### Problem
Copy the listing verbatim, excluding any images found in it.

### Raw data
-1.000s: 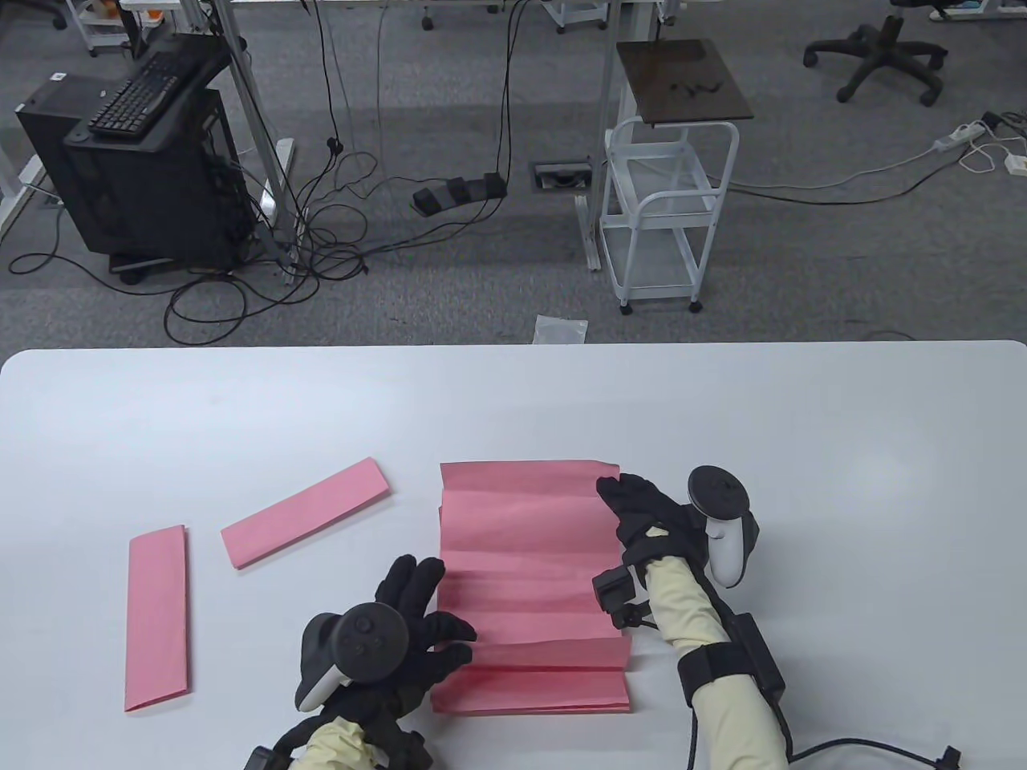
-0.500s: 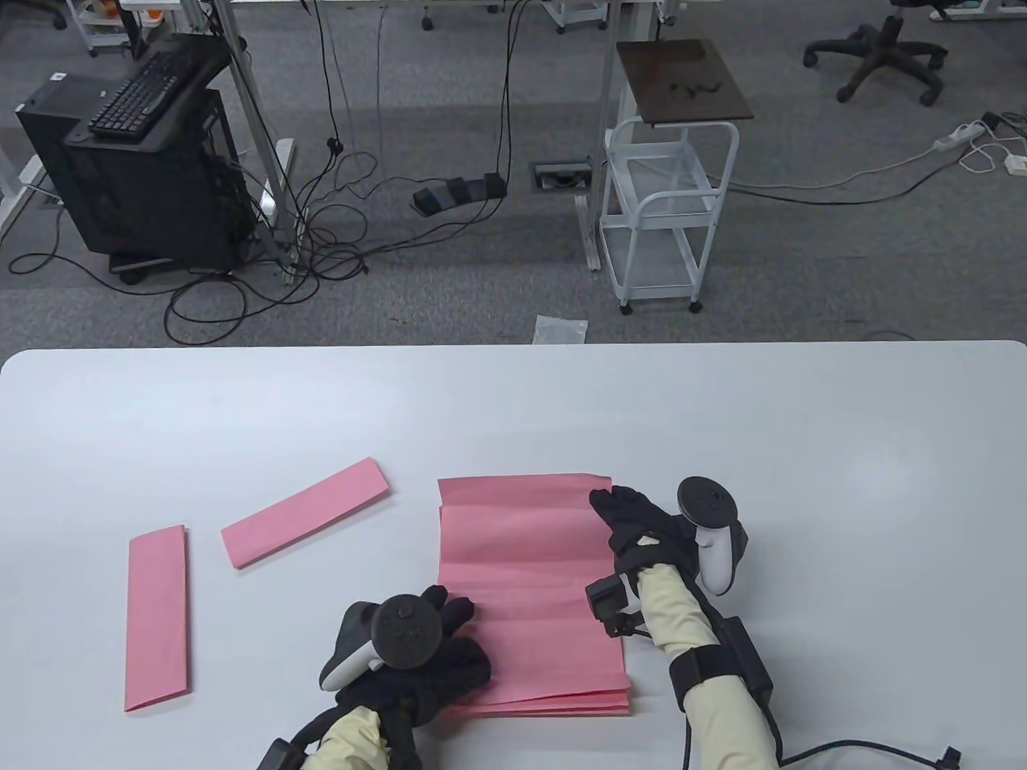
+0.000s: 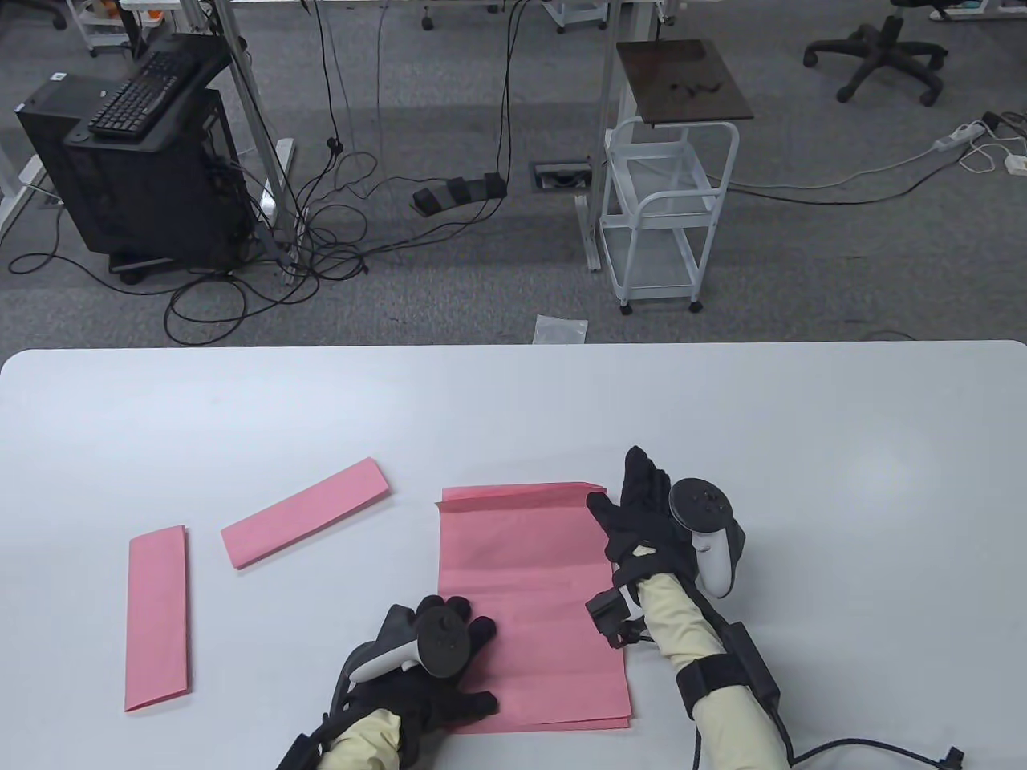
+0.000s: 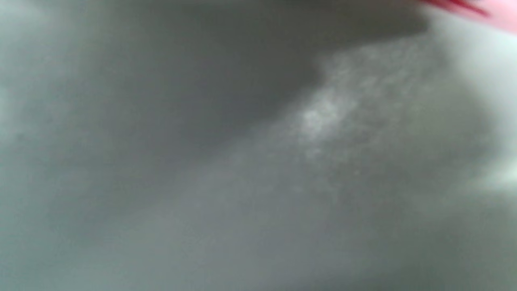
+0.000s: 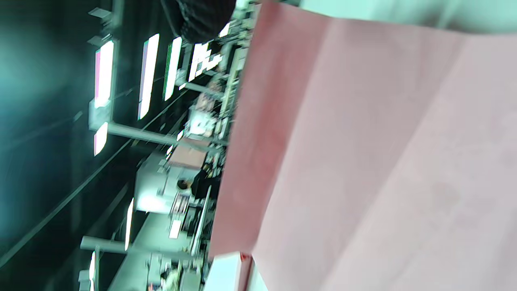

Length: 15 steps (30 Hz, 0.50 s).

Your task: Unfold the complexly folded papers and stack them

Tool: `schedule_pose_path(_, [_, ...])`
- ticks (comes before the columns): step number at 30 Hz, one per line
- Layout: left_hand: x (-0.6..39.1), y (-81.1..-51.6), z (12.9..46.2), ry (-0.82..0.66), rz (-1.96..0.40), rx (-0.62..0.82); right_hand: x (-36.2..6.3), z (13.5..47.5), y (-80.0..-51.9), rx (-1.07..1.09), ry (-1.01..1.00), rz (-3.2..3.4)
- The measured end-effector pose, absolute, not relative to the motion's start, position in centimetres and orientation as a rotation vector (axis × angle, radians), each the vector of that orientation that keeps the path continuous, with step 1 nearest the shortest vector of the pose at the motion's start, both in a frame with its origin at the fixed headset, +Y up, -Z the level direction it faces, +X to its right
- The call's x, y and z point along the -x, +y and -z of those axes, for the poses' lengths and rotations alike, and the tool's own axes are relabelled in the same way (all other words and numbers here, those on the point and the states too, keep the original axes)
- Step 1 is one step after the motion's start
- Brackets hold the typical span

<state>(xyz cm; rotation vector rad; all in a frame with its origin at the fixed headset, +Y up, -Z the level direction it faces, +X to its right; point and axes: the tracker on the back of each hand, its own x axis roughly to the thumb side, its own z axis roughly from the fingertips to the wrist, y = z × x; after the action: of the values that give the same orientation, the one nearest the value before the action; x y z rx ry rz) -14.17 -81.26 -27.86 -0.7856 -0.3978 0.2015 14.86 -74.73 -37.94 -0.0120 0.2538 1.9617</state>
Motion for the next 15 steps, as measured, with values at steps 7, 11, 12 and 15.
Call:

### Task solution
-1.000s: 
-0.500s: 
+0.000s: 
+0.000s: 
+0.000s: 

Length: 15 steps (30 Hz, 0.50 s).

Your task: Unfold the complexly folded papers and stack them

Tool: `schedule_pose_path(_, [_, ...])`
- ticks (comes before the columns): step number at 30 Hz, one per line
- Layout: left_hand: x (-0.6..39.1), y (-81.1..-51.6), z (12.9..46.2), ry (-0.82..0.66), rz (-1.96..0.40), rx (-0.62..0.82); right_hand: x (-36.2..6.3), z (13.5..47.5), y (-80.0..-51.9), rx (-1.07..1.09), ry (-1.01..1.00), rz (-3.2..3.4)
- The measured end-effector pose, absolute, not relative to the motion's start, position in centimetres and orientation as a rotation vector (axis × angle, radians), each the vector of that orientation that keeps the path continuous, with step 1 nearest the shortest vector of the pose at the motion's start, both in a frame with its origin at the fixed headset, +Y up, -Z the level direction it faces, +X to its right
- The call's x, y and z point along the -x, +y and -z of those axes, for the poses' lengths and rotations alike, and the tool's own axes are relabelled in the same way (all other words and numbers here, those on the point and the states too, keep the original axes)
- Step 1 is one step after the motion's start
- Brackets hold the typical span

<state>(xyz cm; rotation vector rad; all in a frame with its origin at the fixed headset, +Y up, -Z the level direction it faces, +X to its right; point and axes: the tracker on the back of each hand, its own x axis roughly to the thumb side, its own z axis roughly from the fingertips to the wrist, y = z × x; after the action: of the values that give the same orientation, the one nearest the value before the action; x y z rx ry rz) -14.17 -81.26 -27.86 -0.7856 -0.3978 0.2015 14.86 -74.73 -37.94 -0.0120 0.2538 1.9617</state>
Motion for the next 15 steps, as measured, with values at steps 7, 11, 12 and 15.
Call:

The output has been completed.